Task » Skip the images and repeat every entry word for word.

Data for processing »
============

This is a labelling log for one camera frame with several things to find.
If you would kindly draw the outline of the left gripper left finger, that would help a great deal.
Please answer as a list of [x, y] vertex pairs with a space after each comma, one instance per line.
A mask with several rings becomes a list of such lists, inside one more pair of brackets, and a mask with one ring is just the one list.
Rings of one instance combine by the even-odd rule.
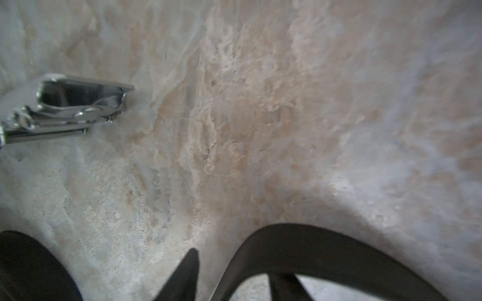
[[199, 252], [196, 248], [191, 248], [154, 301], [194, 301], [197, 294], [199, 269]]

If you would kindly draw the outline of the long black belt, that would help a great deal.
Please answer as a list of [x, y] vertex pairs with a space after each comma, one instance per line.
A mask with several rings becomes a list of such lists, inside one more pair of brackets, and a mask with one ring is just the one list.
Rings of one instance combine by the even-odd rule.
[[326, 228], [294, 223], [252, 233], [233, 256], [212, 300], [230, 300], [247, 279], [275, 273], [327, 280], [384, 300], [445, 300], [386, 253]]

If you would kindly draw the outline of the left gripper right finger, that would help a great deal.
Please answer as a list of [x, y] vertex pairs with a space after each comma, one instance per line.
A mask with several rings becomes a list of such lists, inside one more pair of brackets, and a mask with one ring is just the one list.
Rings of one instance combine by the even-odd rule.
[[313, 301], [294, 274], [269, 274], [272, 301]]

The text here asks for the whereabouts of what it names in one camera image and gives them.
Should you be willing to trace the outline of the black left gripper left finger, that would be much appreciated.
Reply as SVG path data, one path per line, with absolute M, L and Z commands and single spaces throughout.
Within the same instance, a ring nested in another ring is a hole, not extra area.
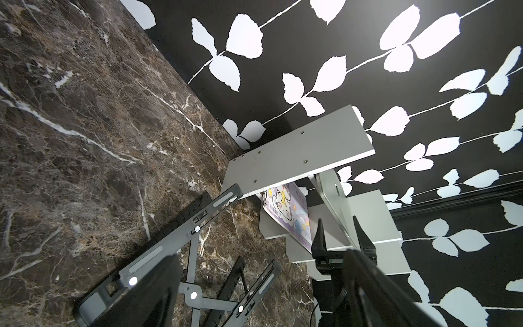
M 181 283 L 179 257 L 165 257 L 94 326 L 171 326 Z

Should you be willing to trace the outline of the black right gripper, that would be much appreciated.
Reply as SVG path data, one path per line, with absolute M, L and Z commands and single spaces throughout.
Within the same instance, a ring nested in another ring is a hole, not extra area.
M 372 262 L 377 261 L 377 250 L 373 242 L 362 229 L 358 218 L 353 216 L 356 234 L 361 252 Z M 351 326 L 351 312 L 348 292 L 343 278 L 344 252 L 329 252 L 326 248 L 325 232 L 322 219 L 318 219 L 317 231 L 311 246 L 311 254 L 315 259 L 315 267 L 322 275 L 331 277 L 327 291 L 327 308 L 331 310 L 334 322 L 332 326 Z

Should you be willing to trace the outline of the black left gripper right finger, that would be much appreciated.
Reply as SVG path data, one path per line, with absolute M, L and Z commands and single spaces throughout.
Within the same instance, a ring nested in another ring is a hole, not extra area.
M 347 250 L 343 256 L 343 281 L 349 318 L 357 326 L 438 326 L 362 252 Z

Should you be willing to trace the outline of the silver laptop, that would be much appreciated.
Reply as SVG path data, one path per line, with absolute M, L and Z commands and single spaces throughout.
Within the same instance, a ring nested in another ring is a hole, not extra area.
M 338 223 L 341 231 L 348 239 L 350 246 L 360 250 L 353 215 L 351 214 L 347 197 L 335 170 L 325 170 L 316 174 L 315 179 L 316 190 L 331 212 L 336 223 Z

============

Written answer »
This is a labelling log for one camera frame with several things to find.
If you would kindly draw the outline of the left gripper left finger, that would help a great deal.
Please answer as a list of [x, y] vertex pairs with a space after each comma, one instance per line.
A mask with several rings becomes a list of such lists, inside one more pair of brackets, and a mask with one ring is just the one list.
Rings of one instance combine by the even-odd rule.
[[199, 252], [196, 248], [191, 248], [154, 301], [194, 301], [197, 294], [199, 269]]

If you would kindly draw the outline of the long black belt, that would help a great deal.
Please answer as a list of [x, y] vertex pairs with a space after each comma, one instance per line.
A mask with several rings becomes a list of such lists, inside one more pair of brackets, and a mask with one ring is just the one list.
Rings of one instance combine by the even-odd rule.
[[326, 228], [294, 223], [252, 233], [233, 256], [212, 300], [230, 300], [247, 279], [275, 273], [327, 280], [384, 300], [445, 300], [386, 253]]

If you would kindly draw the outline of the left gripper right finger, that would help a great deal.
Please answer as a list of [x, y] vertex pairs with a space after each comma, one instance per line.
A mask with several rings becomes a list of such lists, inside one more pair of brackets, and a mask with one ring is just the one list.
Rings of one instance combine by the even-odd rule.
[[313, 301], [294, 274], [269, 274], [272, 301]]

The text here asks for the whereabouts of what it names in one camera image and gives them.
Should you be willing to trace the outline of the black left gripper left finger, that would be much appreciated.
Reply as SVG path data, one path per line, with absolute M, L and Z commands and single spaces throughout.
Within the same instance, a ring nested in another ring is a hole, not extra area.
M 181 283 L 179 257 L 165 257 L 94 326 L 171 326 Z

Should you be willing to trace the outline of the black right gripper, that would be much appreciated.
Reply as SVG path data, one path per line, with absolute M, L and Z commands and single spaces throughout.
Within the same instance, a ring nested in another ring is a hole, not extra area.
M 372 262 L 377 261 L 377 250 L 373 242 L 362 229 L 358 218 L 353 216 L 356 234 L 361 252 Z M 351 326 L 351 312 L 348 292 L 343 278 L 344 252 L 329 252 L 326 248 L 325 232 L 322 219 L 318 219 L 317 231 L 311 246 L 311 254 L 315 259 L 315 267 L 322 275 L 331 277 L 327 291 L 327 308 L 331 310 L 334 322 L 332 326 Z

Should you be willing to trace the outline of the black left gripper right finger, that would be much appreciated.
Reply as SVG path data, one path per line, with absolute M, L and Z commands and single spaces throughout.
Within the same instance, a ring nested in another ring is a hole, not extra area.
M 347 250 L 343 256 L 343 281 L 349 318 L 357 326 L 438 326 L 362 252 Z

Should you be willing to trace the outline of the silver laptop, that would be much appreciated.
Reply as SVG path data, one path per line, with absolute M, L and Z commands and single spaces throughout.
Within the same instance, a ring nested in another ring is a hole, not extra area.
M 338 223 L 341 231 L 348 239 L 350 246 L 360 250 L 353 215 L 351 214 L 347 197 L 335 170 L 325 170 L 316 174 L 315 179 L 316 190 L 331 212 L 336 223 Z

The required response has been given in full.